A matéria-prima para a construção dos personagens centrais dos romances Butcher’s Crossing (1960) e Stoner (1965), de John Williams (1922-1994) – editados no Brasil pela Rádio Londres -, foi o sofrimento. Um tipo de literatura que envolveu fases da vida do autor, situações familiares e profissionais que pareciam incontornáveis e, ao mesmo tempo, o triunfo da simplicidade. Pode-se dizer que o professor e pesquisador norte-americano, ao escrever, não tinha motivos para ‘fabricar’ heróis.
Williams fez do sofrimento atroz as vidas de um estudante de Harvard que abandona tudo para viver uma aventura no Oeste perdido na década de 1870 e de um agricultor miserável que acaba se apaixonando pela literatura e vira professor. Virou a existência de ambos de cabeça para baixo para mostrar como os seres humanos, em sua condição primária, não passam de pessoas comuns. Estão hoje numa posição e podem viver numa muito pior em determinado ponto da vida – mesmo que isso signifique até uma conquista aparente.
Nem o jovem estudante Will Andrews, que deixa tudo e parte das vastas pradarias do Kansas para caçar búfalos no Colorado, e encontra o frio e o cheiro da morte todos os dias e, muito menos, o introvertido e improvável professor William Stoner estão preparados para viver o que o autor lhes reservou. Mas serão obrigados a viver o destino inglório. Não conhecem e não experimentam nada além disso.

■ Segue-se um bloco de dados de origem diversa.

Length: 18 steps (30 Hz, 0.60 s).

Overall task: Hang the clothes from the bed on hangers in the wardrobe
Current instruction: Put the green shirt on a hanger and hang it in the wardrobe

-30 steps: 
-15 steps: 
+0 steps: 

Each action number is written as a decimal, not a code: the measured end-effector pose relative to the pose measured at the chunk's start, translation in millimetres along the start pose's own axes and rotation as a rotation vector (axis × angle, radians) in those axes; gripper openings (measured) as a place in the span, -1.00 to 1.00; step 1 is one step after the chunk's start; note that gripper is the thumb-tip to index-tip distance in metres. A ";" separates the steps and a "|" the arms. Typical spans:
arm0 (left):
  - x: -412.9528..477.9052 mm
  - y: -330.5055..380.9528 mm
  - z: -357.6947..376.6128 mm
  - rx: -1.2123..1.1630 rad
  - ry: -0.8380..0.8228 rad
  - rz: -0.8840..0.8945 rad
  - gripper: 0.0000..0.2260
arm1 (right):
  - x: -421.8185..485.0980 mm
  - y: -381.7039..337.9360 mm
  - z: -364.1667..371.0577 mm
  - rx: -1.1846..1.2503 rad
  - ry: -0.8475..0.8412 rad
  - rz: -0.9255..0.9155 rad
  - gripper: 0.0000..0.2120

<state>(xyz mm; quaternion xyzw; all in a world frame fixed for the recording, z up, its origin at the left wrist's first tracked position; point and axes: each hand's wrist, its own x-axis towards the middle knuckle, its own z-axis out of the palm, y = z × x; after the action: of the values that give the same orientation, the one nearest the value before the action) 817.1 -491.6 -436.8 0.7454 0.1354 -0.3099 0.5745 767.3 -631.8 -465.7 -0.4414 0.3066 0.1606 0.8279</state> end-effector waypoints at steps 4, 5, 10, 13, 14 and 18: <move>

Essa natureza da vida sem heroísmo não se repete nos dois personagens, e sim o sofrimento, em ambientes e lugares distintos. Eles sofrem como humanos, apenas. Seus dramas, no entanto, são de diferentes ordens. Andrews mergulha no gelo e na aventura por se achar capaz de descobrir, desbravar e suportar tudo o que um jovem – de classe social relativamente elevada – poderia aguentar para ter o que contar depois. E se dá mal na empreitada que tanta almejara ao chegar ao fim de mundo que dá nome ao romance. E Stoner consegue dar alguns passos, a maioria em torno de si mesmo, para se refugiar no conhecimento e na descoberta da literatura, para não repetir a vida paterna.
O leitor dos dois romances é levado a todos os lugares pelo autor. Passeia e sofre. Passa frio e fome, quase morre com as expedições e perigos enfrentados pela equipe de Andrews na caçada aos búfalos. E se compadece da vida sem perspectivas de Stoner, inclusive achando que ele evolui quando vira professor da Universidade de Columbia, mas logo se dá conta de que isso não é a sua vida, mas o atalho para seus sofrimentos. E sua vida atribulada segue universidade adentro.
Stoner e Andrews são duas faces da mesma moeda: seres humanos perdidos na vastidão das terras, dos sonhos e dos desacertos. Suas vidas não caberiam num romance de heróis, mas são um primor de narrativa, dois filmes completos e fáceis de acompanhar.
Mas é preciso sofrer com eles para compreender seus universos. Ou não valerá a pena se interessar por ambos. Os personagens, não os livros, que foram e são até hoje consagrados, mesmo lançados décadas atrás.
Coisa para quem gosta de cinema, a bem da verdade.